袁满满这次啊知道狗蛋的大名叫苟君瑞,这名字挺好听的,可惜了这个姓了。
“这位同志,你儿子就因为那写不是证据的东西说是我女儿教唆的,我不服气,我相信党和政府是公正公平公开的。”
“不用扣那么大的帽子,他是我曾经手下的兵但是也不会向着我说话,我这个人讲究实事求事,我带出来的人,如果这点做不到的话,那以后就不用说是我带出来的了。”
霸气啊!怎么霸气的男人怎么养出来狗蛋这个鹌鹑呢?真是虎父犬子啊!让人尴尬。
“这个东西很简单,如今有一项鉴定技术,可以鉴定是不是说谎了,说谎就会被电击的,可以让他们试试看。”
“不!我不要被电击,我不要。”田晓军激动的说道。
“那你就要说实话!坦白从宽。”王小虎乘胜追击的问道。
田小菊哇的一声哭了出来,支支吾吾的说道:“我们看袁满满平日里总是欺负伟红,我才……”
“晓军,我都和你说了别这么做,你怎么还……”唐伟红顺势就把主犯的位置交了出去。
田晓军愣住了,她没有想到唐伟红这个时候会这么说,她就是再傻也知道如今她这么说,自己成什么人了,想要解释,可是嘴笨的她又不知道怎么说。
这个时候唐广胜想了想说道:“婶子,黑龙今年也有十九了吧!供销社如今还缺人呢!”
田晓军的奶奶不是傻的,一听就知道这是唐广胜和自己谈条件呢,用田晓军顶罪来换取黑龙的工作,虽然有些对不起晓军,可是黑龙才是家里的顶梁柱呢!犹豫额一下之后田晓军的奶奶刚要开口。

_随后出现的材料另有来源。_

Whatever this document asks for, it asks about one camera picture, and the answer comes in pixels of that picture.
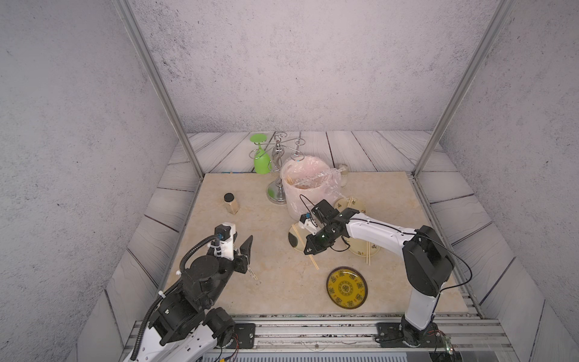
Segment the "chopsticks pair two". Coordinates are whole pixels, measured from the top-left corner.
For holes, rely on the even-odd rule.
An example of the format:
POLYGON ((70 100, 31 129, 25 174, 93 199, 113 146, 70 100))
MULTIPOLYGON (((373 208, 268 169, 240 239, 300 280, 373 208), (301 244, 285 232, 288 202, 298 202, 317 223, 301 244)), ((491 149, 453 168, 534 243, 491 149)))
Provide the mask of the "chopsticks pair two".
POLYGON ((290 235, 292 235, 295 240, 297 240, 297 244, 294 245, 293 244, 293 239, 292 238, 288 238, 288 240, 291 242, 292 246, 294 249, 304 253, 305 252, 305 247, 306 247, 306 230, 300 229, 300 227, 298 227, 298 223, 294 223, 292 224, 292 228, 291 231, 289 232, 290 235))

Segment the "chopsticks pair three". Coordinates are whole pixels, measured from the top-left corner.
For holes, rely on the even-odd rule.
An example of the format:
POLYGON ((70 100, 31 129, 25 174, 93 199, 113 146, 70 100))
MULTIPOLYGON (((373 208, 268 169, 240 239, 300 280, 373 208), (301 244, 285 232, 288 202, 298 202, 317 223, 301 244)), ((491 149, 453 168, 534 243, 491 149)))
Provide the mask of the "chopsticks pair three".
POLYGON ((356 208, 356 207, 357 207, 357 206, 356 206, 356 203, 357 203, 357 199, 356 199, 356 198, 354 198, 354 197, 349 197, 349 198, 348 198, 347 207, 348 207, 348 208, 356 208))

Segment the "chopsticks pair one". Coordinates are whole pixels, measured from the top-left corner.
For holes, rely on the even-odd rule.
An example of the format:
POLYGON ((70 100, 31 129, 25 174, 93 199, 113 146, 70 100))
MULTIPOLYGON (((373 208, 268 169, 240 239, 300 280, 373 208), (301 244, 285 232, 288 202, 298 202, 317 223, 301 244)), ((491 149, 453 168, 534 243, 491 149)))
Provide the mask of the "chopsticks pair one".
POLYGON ((259 278, 257 277, 256 273, 252 270, 252 268, 250 268, 248 266, 248 272, 250 274, 250 276, 253 278, 253 280, 256 282, 257 285, 260 285, 262 282, 261 280, 259 280, 259 278))

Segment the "chopsticks pair four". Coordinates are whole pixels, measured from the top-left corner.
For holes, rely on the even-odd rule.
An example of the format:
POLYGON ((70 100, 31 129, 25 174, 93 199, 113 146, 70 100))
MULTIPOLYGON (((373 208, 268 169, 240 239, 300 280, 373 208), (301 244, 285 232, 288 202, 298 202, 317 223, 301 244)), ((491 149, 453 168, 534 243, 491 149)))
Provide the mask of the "chopsticks pair four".
POLYGON ((366 243, 366 265, 371 265, 371 244, 369 242, 366 243))

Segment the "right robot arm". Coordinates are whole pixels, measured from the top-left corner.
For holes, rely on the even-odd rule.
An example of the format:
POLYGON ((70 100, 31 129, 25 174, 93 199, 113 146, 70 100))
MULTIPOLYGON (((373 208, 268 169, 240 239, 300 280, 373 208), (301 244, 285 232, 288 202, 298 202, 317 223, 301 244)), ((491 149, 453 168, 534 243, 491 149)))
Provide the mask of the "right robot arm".
POLYGON ((345 208, 339 211, 322 200, 301 215, 298 226, 308 231, 303 253, 313 256, 332 249, 338 239, 359 239, 393 253, 402 260, 412 288, 410 301, 402 316, 397 335, 377 342, 401 342, 411 348, 422 346, 438 331, 435 310, 444 291, 462 287, 472 280, 449 286, 447 283, 461 257, 445 247, 430 226, 419 229, 378 221, 365 213, 345 208))

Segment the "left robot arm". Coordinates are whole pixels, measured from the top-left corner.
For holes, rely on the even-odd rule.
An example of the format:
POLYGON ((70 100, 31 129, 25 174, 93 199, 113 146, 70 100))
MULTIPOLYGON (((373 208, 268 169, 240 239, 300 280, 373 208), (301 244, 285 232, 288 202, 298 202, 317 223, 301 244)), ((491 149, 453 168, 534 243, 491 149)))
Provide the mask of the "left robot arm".
POLYGON ((178 281, 149 307, 127 361, 199 361, 214 348, 217 361, 234 361, 253 348, 255 324, 236 324, 216 305, 232 275, 249 269, 253 239, 234 249, 236 238, 218 231, 185 254, 178 281))

“晓军,你做了什么就说出来,不是你做的你就不要认。”这是田晓军认识她娘以来说话声音最大的一次。
“娘!”
“晓军你别怕,狗蛋说的对,做错了就要认,但是不是你做的你不要拦承认。”早就知道那个唐伟红不是好的,可是和晓军说她总是说自己不懂,如今怕是知道了吧!
田晓军的奶奶看眼看到手的工作没了,急忙扒开儿媳妇说道:“你懂什么,晓军的性子好出头,估计就是她闹腾出来的这事,赶紧给人家同学道歉。”
“奶奶!”田晓军一脸不敢相信的说道。
“道歉!”田晓军的奶奶恶狠狠的看着田晓军,田晓军知道这个家是奶奶做主,只能无奈的低下头:“对不起。”
袁满满冷笑着说道:“你为什么跟我道歉?你是为了平日里惹我给我道歉,还是为了被人拿当枪使如今发现了给我道歉?”
“你这个小同学,什么意思?怎么话里有话的?”唐伟红的娘不高兴的说道。
柳媛护着女儿看着她:“你都知道我姑娘话里有话你就自己猜呗!”
“好了,袁同学你们家有什么想法吗?”
袁大壮看了看袁满满:“满满的意思是,吓了她一跳原本应该给赔偿的,我们也不要多就五十块钱得了。”这金额是真的不多,不过也够了。
“啥!五十块钱,你怎么不去抢呢!才被关多长时间?连跟头发丝都没有掉呢!”田晓军的奶奶像是被人踩了尾巴似的。